DESCRIPTION OF THE TASK: In your copy, repeat the records exactly and leave out the pictures.

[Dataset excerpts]
-- Opening Marker --
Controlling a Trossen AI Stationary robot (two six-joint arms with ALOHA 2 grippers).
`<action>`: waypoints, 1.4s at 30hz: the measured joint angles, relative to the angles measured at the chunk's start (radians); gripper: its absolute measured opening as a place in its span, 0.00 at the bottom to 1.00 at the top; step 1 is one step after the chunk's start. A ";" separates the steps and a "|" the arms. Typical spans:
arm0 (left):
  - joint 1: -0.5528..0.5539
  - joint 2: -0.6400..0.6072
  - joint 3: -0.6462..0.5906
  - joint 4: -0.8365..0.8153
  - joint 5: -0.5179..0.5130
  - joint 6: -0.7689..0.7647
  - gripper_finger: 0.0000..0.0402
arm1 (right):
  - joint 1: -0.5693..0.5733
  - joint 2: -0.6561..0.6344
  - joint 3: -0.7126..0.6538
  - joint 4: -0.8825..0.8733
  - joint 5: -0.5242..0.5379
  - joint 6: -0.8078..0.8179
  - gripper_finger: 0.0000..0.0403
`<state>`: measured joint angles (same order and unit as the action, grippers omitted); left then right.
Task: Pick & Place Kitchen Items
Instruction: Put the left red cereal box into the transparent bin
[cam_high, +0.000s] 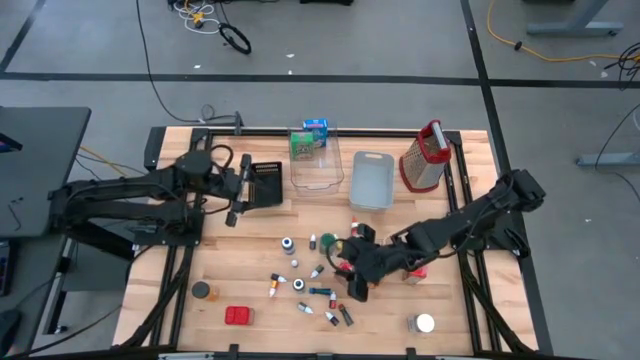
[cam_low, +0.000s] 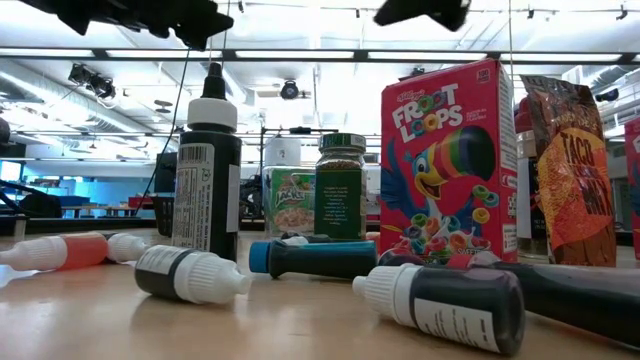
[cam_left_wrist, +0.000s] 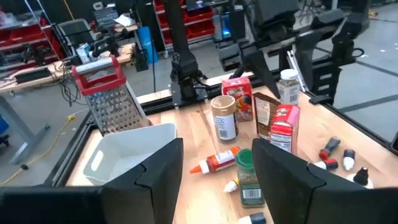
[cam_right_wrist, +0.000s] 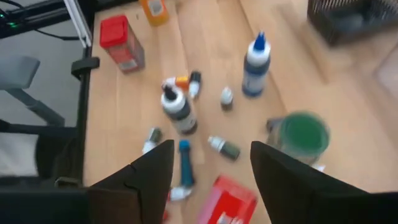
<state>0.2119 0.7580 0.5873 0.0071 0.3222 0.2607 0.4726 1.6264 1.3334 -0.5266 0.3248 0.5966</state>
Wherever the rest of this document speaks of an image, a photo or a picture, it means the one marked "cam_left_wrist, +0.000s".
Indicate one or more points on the red cereal box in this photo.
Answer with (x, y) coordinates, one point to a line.
(239, 93)
(284, 130)

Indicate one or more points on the red-cap bottle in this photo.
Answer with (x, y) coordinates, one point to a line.
(217, 160)

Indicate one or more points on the small red dropper bottle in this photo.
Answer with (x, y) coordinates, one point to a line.
(326, 164)

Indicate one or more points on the grey office chair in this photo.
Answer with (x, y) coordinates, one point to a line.
(76, 32)

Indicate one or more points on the white plastic bin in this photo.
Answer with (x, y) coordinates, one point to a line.
(130, 146)

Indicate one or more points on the tan lid seasoning jar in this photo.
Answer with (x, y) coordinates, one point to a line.
(224, 121)

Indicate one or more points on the red bin shelf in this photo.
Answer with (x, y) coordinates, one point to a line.
(28, 34)
(192, 21)

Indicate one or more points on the dark red gel tube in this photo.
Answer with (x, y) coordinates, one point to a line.
(329, 147)

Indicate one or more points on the small purple dropper bottle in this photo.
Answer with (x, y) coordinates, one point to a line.
(349, 158)

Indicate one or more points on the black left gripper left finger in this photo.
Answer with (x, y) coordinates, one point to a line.
(155, 186)

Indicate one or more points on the blue cylinder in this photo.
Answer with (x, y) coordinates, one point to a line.
(147, 43)

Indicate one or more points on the small yellow-orange dropper bottle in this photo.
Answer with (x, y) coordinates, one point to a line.
(230, 186)

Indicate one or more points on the wooden workbench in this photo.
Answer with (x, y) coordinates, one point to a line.
(31, 77)

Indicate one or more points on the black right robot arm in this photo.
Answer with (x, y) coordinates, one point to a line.
(183, 62)

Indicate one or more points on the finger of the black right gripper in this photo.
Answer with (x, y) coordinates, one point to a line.
(230, 57)
(258, 67)

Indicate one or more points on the taco mix packet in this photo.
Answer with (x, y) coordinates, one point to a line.
(262, 115)

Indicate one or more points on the white lid spice jar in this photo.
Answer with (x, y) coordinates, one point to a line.
(289, 90)

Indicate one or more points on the grey table leg frame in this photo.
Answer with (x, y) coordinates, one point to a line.
(20, 137)

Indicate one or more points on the green lid spice jar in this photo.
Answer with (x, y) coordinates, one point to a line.
(248, 183)

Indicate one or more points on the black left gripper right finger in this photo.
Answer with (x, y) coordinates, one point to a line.
(280, 180)
-- Closing Marker --
RESULT FOR THIS EXERCISE:
Controlling a Trossen AI Stationary robot (two six-joint arms with ALOHA 2 grippers).
`<action>`: waypoints, 1.4s at 30hz: the measured joint angles, relative to the angles measured at the chunk's start (radians); gripper: its absolute measured opening as a place in its span, 0.00 at the bottom to 1.00 at the top; step 1 is one step after the chunk's start. A ";" separates the steps and a "|" the arms. Typical spans:
arm0 (left):
  - joint 1: -0.5528..0.5539
  - joint 2: -0.6400..0.6072
  - joint 3: -0.6462..0.5906
  - joint 4: -0.8365..0.8153
  - joint 5: -0.5179..0.5130
  - joint 6: -0.7689..0.7647
  - gripper_finger: 0.0000..0.0402
arm1 (right):
  - joint 1: -0.5693..0.5733
  - joint 2: -0.6561..0.6344
  - joint 3: -0.7126..0.6538
  - joint 4: -0.8825..0.8733
  - joint 5: -0.5242..0.5379
  - joint 6: -0.8078..0.8179
  - gripper_finger: 0.0000..0.0403
`<state>`: measured joint angles (same order and unit as the action, grippers omitted); left then right.
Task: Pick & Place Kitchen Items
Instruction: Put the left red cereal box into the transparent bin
[cam_high, +0.000s] 
[cam_low, +0.000s] 
[cam_left_wrist, +0.000s] 
[cam_right_wrist, +0.000s] 
<state>0.2119 0.7580 0.5873 0.0071 0.3222 0.2607 0.4726 1.6264 1.3334 -0.5266 0.3248 0.5966</state>
Wherever the rest of this document speaks of an image, a photo or a picture, it means the one marked "cam_left_wrist, +0.000s".
Indicate one or more points on the red cereal box in this photo.
Answer with (x, y) coordinates, one point to a line.
(239, 93)
(284, 130)

Indicate one or more points on the red-cap bottle in this photo.
Answer with (x, y) coordinates, one point to a line.
(217, 160)

Indicate one or more points on the small red dropper bottle in this photo.
Answer with (x, y) coordinates, one point to a line.
(326, 164)

Indicate one or more points on the grey office chair in this photo.
Answer with (x, y) coordinates, one point to a line.
(76, 32)

Indicate one or more points on the white plastic bin in this photo.
Answer with (x, y) coordinates, one point to a line.
(130, 146)

Indicate one or more points on the tan lid seasoning jar in this photo.
Answer with (x, y) coordinates, one point to a line.
(224, 121)

Indicate one or more points on the red bin shelf in this photo.
Answer with (x, y) coordinates, one point to a line.
(28, 34)
(192, 21)

Indicate one or more points on the dark red gel tube in this photo.
Answer with (x, y) coordinates, one point to a line.
(329, 147)

Indicate one or more points on the small purple dropper bottle in this photo.
Answer with (x, y) coordinates, one point to a line.
(349, 158)

Indicate one or more points on the black left gripper left finger in this photo.
Answer with (x, y) coordinates, one point to a line.
(155, 186)

Indicate one or more points on the blue cylinder in this photo.
Answer with (x, y) coordinates, one point to a line.
(147, 43)

Indicate one or more points on the small yellow-orange dropper bottle in this photo.
Answer with (x, y) coordinates, one point to a line.
(230, 186)

Indicate one or more points on the wooden workbench in this photo.
Answer with (x, y) coordinates, one point to a line.
(31, 77)

Indicate one or more points on the black right robot arm in this photo.
Answer with (x, y) coordinates, one point to a line.
(183, 62)

Indicate one or more points on the finger of the black right gripper in this photo.
Answer with (x, y) coordinates, one point to a line.
(230, 57)
(258, 67)

Indicate one or more points on the taco mix packet in this photo.
Answer with (x, y) coordinates, one point to a line.
(262, 115)

Indicate one or more points on the white lid spice jar in this photo.
Answer with (x, y) coordinates, one point to a line.
(289, 90)

Indicate one or more points on the grey table leg frame in this photo.
Answer with (x, y) coordinates, one point to a line.
(20, 137)

Indicate one or more points on the green lid spice jar in this photo.
Answer with (x, y) coordinates, one point to a line.
(248, 183)

Indicate one or more points on the black left gripper right finger in this photo.
Answer with (x, y) coordinates, one point to a line.
(280, 180)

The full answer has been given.